Aconseja Guttman: “Que una escuela democrática ideal no sea tan democrática como una sociedad democrática ideal no debe desencantarnos ni de la escolaridad ni de la democracia, ya que las democracias dependen de las escuelas para preparar a los alumnos para la ciudadanía” (2001: 124). Es muy tentador, cito de memoria a Maxine Green, concentrarse en la instrucción más que en la educación, en las habilidades demandadas por los puestos de trabajo más que en la felicidad o en la conciencia de sí y en los otros, manteniendo el acuerdo tácito de la preparación para entrar a formar parte de una comunidad donde prima la competitividad y, donde el norte se sitúa en cómo son las cosas y cómo deben seguir siendo. ¿Dónde encontrar el contrapunto que muestre cómo podrían ser mejores las cosas, que nos enseñe lo que está equivocado o falta en el actual orden? También el Freire de la Pedagogía de la Esperanza cree que la educación democrática supone disponer a las personas ordinarias para que desarrollen su propio lenguaje, un modo de hablar del mundo que se desprende de la lectura que ellas hacen de sus propias realidades sociales y de sus anticipaciones de lo que habría de ser un mejor estado de las cosas (nuevamente, es un registro memorístico y no literal).

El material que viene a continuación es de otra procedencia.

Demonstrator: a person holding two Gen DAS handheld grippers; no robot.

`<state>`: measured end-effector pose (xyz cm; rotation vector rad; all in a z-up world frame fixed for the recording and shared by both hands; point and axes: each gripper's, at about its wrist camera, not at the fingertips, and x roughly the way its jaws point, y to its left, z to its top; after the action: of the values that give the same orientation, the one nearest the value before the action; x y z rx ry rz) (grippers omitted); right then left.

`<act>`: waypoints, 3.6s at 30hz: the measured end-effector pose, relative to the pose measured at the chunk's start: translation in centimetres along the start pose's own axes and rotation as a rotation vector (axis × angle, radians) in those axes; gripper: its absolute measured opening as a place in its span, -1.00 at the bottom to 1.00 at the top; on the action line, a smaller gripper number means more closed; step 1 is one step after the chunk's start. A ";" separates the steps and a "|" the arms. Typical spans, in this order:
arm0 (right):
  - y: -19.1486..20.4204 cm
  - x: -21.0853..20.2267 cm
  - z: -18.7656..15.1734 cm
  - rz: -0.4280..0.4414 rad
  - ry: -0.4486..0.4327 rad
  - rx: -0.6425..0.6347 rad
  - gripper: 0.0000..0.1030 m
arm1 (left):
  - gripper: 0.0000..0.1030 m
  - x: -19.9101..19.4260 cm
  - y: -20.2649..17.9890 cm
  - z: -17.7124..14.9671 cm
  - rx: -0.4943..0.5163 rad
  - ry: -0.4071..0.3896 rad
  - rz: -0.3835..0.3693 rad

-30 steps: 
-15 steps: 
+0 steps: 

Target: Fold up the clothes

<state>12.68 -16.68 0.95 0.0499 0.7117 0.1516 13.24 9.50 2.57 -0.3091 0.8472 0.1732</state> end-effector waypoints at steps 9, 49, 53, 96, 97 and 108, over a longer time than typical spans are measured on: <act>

En eso, precisamente, consiste la asunción de su responsabilidad por parte de los adultos respecto a los “nuevos”. Si la esperanza puede reencontrarse todavía en los pequeños movimientos sociales es porque han sabido reconstruir las relaciones sociales en una dimensión verdaderamente humana (que no es la de los medios, por ejemplo, o la gran economía o la alta política); es en las pequeñas comunidades como la escuela y no en el gran mundo, donde se pueden encontrar y cultivar la tolerancia, la solidaridad, el autocontrol, la amistad, la pertenencia, la aceptación, en fin, de las pequeñas y cotidianas responsabilidades.

En lugar de lamentar, pues, la imprecisión de los límites actuales entre lo público y lo privado, ¿no tendríamos que aprovechar esa situación para reconquistar esos espacios, llámense como se llamen, donde diferentes clases de personas puedan implicarse juntas en tareas colaborativas orientadas a conseguir lo que nos falta o corregir lo que está equivocado en nuestro mundo común? El problema ¿no sigue siendo hoy, como para Arendt, la idealización de lo preestablecido y el optimismo, tan fácil como falso, de la glorificación del actual estado de cosas? Esta es, precisamente la reflexión que puede extraerse para la educación de la obra de Arendt, más allá de las palabras poco informadas que pronunciara en su artículo sobre la crisis. Y en este punto se encuentra y da la mano con Dewey, a quien aludió indirectamente, pues ambos prestaron atención a los problemas derivados de una sociabilidad vacía e impersonal y ambos enfatizaron la necesidad de la acción consciente. No nos han de importar demasiado sus posibles desavenencias sino confrontar sus contribuciones con nuestro presente; aprender de ellos y con ellos a dar nombre a los desatinos contemporáneos.